THOUGHT LEADERSHIP
 

Preparing for the Organizational Impact of MDM

By Sam Sliman
President, Optimal Solutions Integration, Inc.

MDM is not a quick fix, one-shot deal. Rather, it is an extensive analysis and remediation process followed by an ongoing commitment to continuous improvement. As such, consultants spearheading MDM projects should educate clients up front about the organizational impact MDM will have on their business, and what they might do to prepare for success.

1. Secure top-down buy in

Master data management must be viewed as a vital enterprise initiative and have the requisite C-level backing. Here it is important to note that we’re not just talking about the CIO. Because of MDM’s business-wide impact, it is imperative that all executives of an organization be on board with an MDM project.

Only complete executive level buy-in can drive enterprise-wide user adoption and wholesale cooperation among data owners. Companies that perform MDM must secure executive support, enforce an operational commitment to execution, and maintain a very disciplined and phased approach.

2. Prepare to embrace change

Bill Swanton, research vice president with AMR Research Inc., notes "[MDM] is a set of business processes and technology, not just one or the other." People don’t like to change, and MDM asks them to change how they do their jobs. The software is less important than the organizational changes companies make in the ways they do business. If MDM is used to improve the ways employees take orders and manufacture, ship and bill for goods, the value will be evident. If the software is simply installed without any attempt to improve the ways employees do their jobs, value will be hard to identify—indeed, the new software could slow processes down by simply replacing old software that employees know with new software that they don’t.

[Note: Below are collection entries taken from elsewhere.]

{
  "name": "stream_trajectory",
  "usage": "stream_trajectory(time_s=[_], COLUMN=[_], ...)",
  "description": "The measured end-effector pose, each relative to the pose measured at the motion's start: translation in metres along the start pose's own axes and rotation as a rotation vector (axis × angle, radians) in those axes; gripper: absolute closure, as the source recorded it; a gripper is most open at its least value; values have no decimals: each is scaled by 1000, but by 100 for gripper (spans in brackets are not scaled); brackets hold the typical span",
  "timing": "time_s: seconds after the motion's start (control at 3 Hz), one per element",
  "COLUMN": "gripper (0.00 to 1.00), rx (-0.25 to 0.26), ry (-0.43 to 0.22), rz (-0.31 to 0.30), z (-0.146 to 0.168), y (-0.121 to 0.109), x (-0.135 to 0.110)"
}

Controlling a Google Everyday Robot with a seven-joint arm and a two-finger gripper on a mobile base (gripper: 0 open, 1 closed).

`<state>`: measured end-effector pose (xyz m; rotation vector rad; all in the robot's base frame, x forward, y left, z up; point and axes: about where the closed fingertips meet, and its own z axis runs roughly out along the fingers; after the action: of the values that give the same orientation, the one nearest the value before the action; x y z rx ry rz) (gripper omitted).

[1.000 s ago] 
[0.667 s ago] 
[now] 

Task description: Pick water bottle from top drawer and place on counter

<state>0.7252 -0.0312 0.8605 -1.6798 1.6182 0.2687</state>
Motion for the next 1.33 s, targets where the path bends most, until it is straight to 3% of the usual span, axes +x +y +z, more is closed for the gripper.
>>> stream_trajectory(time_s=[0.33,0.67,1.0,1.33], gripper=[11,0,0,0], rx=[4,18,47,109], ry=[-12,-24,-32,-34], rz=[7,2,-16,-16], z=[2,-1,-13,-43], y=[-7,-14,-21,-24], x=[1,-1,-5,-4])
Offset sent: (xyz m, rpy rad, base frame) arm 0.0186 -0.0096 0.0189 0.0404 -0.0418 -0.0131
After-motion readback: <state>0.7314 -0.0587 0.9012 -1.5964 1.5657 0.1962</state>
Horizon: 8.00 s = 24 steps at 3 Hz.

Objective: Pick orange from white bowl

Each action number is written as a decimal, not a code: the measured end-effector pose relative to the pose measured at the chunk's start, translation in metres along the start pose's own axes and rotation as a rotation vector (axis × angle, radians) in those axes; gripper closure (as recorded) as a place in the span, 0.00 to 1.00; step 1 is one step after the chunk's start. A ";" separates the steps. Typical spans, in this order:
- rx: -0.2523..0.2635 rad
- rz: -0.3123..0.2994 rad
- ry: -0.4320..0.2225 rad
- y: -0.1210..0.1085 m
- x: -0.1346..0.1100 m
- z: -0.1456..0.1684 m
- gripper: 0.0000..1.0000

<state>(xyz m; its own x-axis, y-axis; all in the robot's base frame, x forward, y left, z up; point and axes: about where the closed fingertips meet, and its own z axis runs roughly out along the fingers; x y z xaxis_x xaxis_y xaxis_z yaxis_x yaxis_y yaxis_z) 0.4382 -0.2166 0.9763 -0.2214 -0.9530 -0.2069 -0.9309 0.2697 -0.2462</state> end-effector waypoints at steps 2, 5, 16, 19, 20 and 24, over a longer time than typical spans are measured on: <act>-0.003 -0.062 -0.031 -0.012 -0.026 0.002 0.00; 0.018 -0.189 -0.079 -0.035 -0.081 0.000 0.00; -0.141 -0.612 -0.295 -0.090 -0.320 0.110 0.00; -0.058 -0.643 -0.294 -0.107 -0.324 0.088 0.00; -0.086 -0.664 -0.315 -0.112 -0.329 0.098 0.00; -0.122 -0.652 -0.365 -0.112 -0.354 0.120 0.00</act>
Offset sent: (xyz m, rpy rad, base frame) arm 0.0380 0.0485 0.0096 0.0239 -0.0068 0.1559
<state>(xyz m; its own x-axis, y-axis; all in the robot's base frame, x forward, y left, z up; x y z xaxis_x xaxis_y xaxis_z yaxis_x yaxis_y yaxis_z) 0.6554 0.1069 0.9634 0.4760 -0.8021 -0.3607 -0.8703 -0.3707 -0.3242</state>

Successful MDM initiatives begin with a close evaluation of business units to discover specific issues around inconsistent data. It's key for IT and business to get together and prioritize areas where change is needed before embarking on any MDM plan. Companies must be committed to identifying and addressing the many flawed business processes responsible for data problems before throwing money at MDM software in hopes of solving the problem. Change will not simply be a possible consequence of MDM. It will be a certainty. Companies must make this clear at the outset.

3. Establish data governance & stewardship

Finally, data governance and stewardship is integral to any MDM initiative. Gaining acceptance for a single store of master data represents a significant cultural challenge for most businesses. Questions such as who owns the master data, who defines what entities mean, and how changes to existing definitions and relationships are managed must be carefully examined and definitively answered. These questions and their answers form the basis of an MDM data governance and stewardship program.

A selection of key data governance rules includes determining who can read, create, update, and delete data; what validity checks are required for data; which application is the preferred source for data items; How long will data be retained; what privacy policies are enforced; how is confidential data protected: and what disaster recovery provisions are required.

The role of a data steward is to ensure that the rules of data governance are enforced, and that master data is clean, consistent and accurate. Technical aspects of data stewardship involve a set of tools that help a steward find, analyze and fix data quality issues. These tools are generally integrated into a “stewardship console” that incorporates the data profiling, data analysis, and data modification tools into a single UI.